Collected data
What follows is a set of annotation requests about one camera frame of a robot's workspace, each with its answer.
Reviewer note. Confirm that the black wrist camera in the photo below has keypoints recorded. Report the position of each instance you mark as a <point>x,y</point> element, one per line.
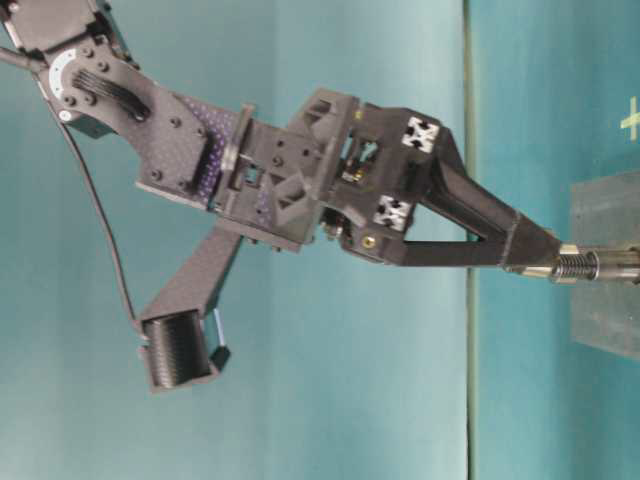
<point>176,353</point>

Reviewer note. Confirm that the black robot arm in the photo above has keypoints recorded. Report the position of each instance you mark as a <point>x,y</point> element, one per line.
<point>87,75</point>

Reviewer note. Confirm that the front threaded steel shaft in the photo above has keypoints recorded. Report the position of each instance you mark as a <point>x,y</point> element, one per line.
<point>583,267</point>

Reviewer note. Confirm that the threaded steel shaft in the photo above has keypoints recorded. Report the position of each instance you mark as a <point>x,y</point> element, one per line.
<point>615,256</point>
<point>583,267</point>

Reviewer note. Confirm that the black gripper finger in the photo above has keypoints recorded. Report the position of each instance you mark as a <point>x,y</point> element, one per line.
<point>451,193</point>
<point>524,243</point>

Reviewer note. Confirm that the yellow tape cross mark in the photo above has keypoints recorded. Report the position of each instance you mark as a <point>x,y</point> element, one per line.
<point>631,121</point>

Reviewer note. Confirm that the rear threaded steel shaft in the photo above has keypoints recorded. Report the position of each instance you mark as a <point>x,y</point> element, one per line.
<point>615,256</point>

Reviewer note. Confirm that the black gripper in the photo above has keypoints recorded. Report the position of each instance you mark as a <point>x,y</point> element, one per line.
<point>356,168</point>

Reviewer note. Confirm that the grey metal base block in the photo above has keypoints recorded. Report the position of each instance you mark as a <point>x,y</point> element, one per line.
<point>605,213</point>

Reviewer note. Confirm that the silver metal washer sleeve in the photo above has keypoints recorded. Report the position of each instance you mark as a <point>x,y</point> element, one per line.
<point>549,271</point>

**Assignment:** The answer must consist only of the lines from the beginning of the entries above through the line that holds "<point>176,353</point>", reproduced exactly and without pictures.

**Task result:**
What follows is a set of annotation requests about one camera frame of a robot's workspace, each with its answer.
Reviewer note. Confirm that the black wrist camera in the photo below has keypoints recorded. Report the position of each instance you mark as a <point>x,y</point> element, one per line.
<point>176,353</point>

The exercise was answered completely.